Exercise objective: Every line with the string "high" should be copied from the data.

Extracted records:
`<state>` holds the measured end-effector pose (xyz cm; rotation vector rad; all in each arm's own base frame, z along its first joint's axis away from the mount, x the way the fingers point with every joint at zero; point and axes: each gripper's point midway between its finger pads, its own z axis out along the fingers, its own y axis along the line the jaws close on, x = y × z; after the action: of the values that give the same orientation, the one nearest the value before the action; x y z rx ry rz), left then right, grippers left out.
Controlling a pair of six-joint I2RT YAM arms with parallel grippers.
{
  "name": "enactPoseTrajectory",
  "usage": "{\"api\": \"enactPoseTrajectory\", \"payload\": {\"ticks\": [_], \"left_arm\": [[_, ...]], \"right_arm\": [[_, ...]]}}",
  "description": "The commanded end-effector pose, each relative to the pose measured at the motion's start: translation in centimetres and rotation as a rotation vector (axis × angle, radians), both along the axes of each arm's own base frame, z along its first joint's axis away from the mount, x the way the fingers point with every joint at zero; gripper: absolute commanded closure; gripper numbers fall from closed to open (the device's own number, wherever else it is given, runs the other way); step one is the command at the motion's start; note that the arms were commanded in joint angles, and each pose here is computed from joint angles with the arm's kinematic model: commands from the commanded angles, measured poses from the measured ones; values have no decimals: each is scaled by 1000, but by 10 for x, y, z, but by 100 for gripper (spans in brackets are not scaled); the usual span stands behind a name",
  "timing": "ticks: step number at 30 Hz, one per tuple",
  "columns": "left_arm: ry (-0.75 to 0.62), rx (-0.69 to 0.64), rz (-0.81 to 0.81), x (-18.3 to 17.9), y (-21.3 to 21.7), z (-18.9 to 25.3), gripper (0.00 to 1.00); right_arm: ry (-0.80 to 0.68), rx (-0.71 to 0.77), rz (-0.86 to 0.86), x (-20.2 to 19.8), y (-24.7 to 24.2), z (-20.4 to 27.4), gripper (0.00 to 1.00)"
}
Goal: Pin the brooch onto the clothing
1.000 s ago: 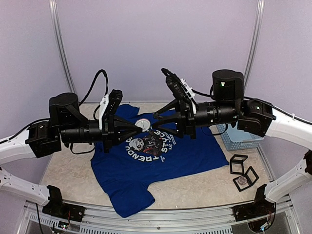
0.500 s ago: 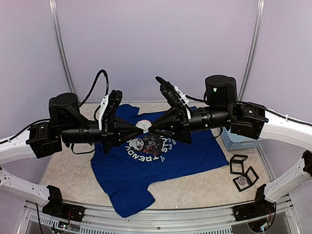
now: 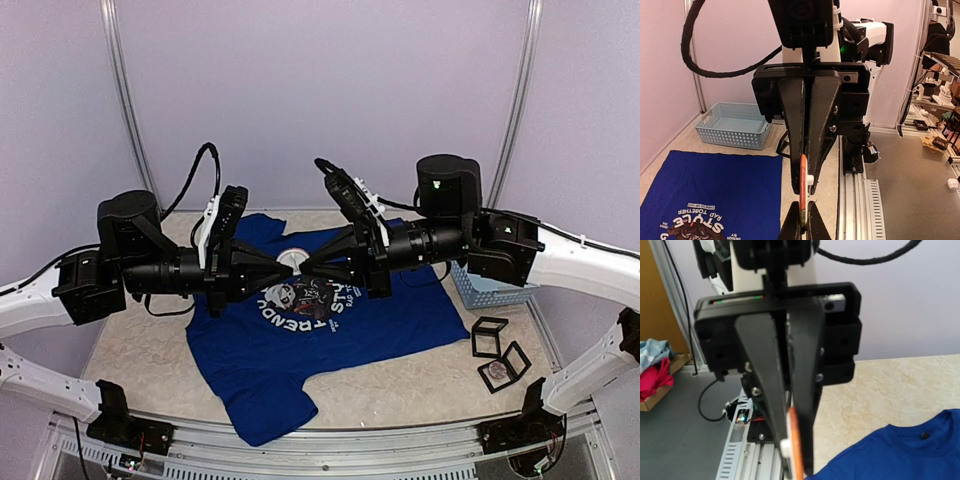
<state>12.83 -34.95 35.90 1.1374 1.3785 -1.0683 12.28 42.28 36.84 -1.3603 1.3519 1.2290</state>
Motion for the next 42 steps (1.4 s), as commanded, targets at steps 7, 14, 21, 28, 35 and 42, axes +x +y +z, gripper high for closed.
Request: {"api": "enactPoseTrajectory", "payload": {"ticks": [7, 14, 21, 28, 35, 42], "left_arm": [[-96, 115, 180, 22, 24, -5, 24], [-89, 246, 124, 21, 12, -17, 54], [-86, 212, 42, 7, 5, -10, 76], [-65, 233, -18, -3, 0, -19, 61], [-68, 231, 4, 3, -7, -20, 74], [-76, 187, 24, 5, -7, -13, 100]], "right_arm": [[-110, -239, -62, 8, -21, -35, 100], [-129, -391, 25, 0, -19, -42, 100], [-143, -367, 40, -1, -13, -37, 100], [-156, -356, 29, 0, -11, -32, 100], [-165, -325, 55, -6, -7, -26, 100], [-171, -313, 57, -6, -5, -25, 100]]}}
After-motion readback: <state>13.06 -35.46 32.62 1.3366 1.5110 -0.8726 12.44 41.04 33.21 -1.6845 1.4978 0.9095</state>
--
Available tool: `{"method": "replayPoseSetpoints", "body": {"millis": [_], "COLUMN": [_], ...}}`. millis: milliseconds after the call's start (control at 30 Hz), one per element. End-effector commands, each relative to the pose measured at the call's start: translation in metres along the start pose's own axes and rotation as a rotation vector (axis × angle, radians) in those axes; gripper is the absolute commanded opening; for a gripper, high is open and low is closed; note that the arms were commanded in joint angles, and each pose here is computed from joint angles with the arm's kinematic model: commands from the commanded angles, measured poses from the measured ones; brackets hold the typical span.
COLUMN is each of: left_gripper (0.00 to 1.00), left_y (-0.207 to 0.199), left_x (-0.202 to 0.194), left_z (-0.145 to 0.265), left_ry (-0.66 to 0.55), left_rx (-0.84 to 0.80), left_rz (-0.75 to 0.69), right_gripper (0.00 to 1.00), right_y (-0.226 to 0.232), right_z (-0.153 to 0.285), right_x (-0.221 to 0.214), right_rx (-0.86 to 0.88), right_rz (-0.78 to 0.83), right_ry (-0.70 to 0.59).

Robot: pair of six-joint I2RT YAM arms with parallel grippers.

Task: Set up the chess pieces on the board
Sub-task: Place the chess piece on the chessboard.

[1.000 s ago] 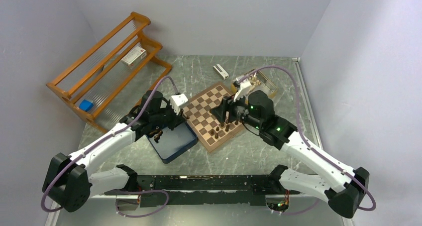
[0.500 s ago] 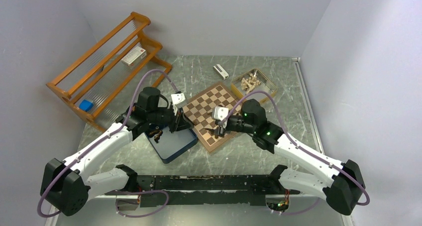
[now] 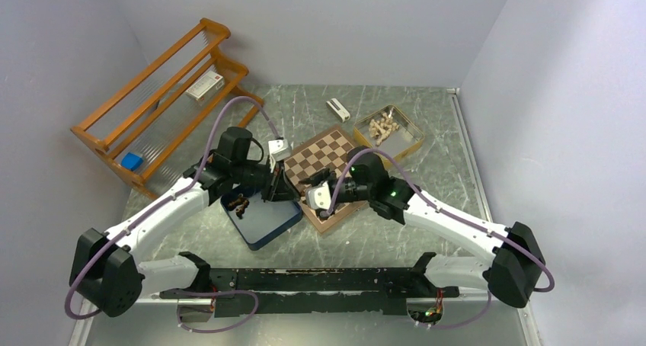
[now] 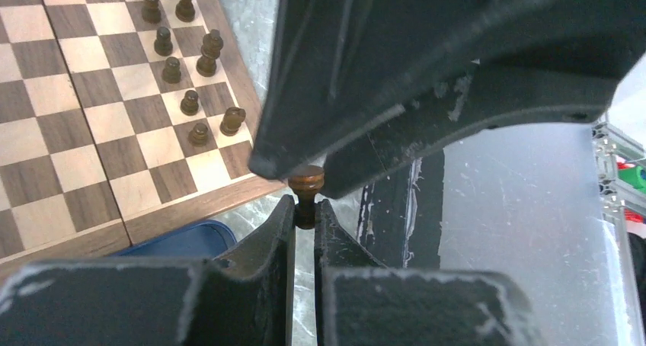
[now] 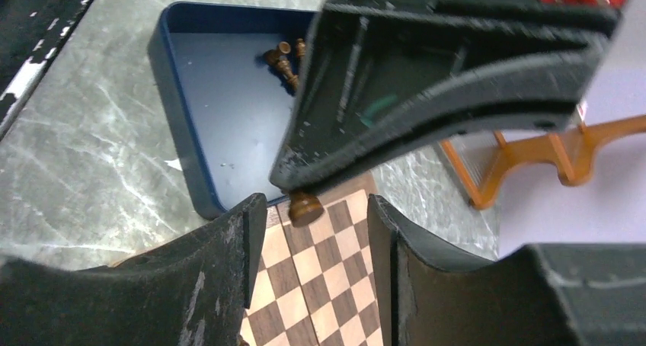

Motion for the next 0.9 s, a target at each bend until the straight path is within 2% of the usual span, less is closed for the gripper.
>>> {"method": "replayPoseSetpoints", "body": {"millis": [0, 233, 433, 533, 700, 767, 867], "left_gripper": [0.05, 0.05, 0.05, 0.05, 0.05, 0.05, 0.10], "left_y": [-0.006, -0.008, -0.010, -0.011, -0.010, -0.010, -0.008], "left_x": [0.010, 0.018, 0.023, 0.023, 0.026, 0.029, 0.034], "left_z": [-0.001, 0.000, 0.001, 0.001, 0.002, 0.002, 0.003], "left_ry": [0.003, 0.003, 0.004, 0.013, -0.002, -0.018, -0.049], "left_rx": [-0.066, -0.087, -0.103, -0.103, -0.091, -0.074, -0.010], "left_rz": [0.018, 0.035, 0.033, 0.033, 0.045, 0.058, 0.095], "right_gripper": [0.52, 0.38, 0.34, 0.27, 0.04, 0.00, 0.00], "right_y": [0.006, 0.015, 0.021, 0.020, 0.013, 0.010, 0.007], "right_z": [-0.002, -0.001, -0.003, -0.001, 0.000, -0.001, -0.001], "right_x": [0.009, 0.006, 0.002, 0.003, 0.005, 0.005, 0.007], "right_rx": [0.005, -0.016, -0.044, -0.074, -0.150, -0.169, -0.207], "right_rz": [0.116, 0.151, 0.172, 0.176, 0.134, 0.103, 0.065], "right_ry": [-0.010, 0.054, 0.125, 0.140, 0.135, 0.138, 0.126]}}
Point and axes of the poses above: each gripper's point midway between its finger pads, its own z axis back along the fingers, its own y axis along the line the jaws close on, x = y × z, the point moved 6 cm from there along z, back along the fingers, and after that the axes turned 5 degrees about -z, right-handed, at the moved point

Finished exercise:
Motion for the next 42 steps (1.4 s), as commanded, targets at steps 7, 14, 21, 28, 35 and 42, axes +x +y +z, gripper high for closed.
Available tool: `{"method": "replayPoseSetpoints", "body": {"millis": [_], "COLUMN": [_], ...}}`. millis: milliseconds after the call's start (control at 30 Hz), one per element. End-effector commands, each relative to the pose measured at the call's start: translation in metres along the start pose's own axes and rotation as a rotation vector (axis × angle, radians) in those axes; gripper is the absolute commanded opening; for a gripper, high is open and low is closed; note that the arms were commanded in joint angles, and each pose here is computed from joint angles with the arm's kinematic model: commands from the commanded angles, measured poses from the measured ones; brackets hold the typical span.

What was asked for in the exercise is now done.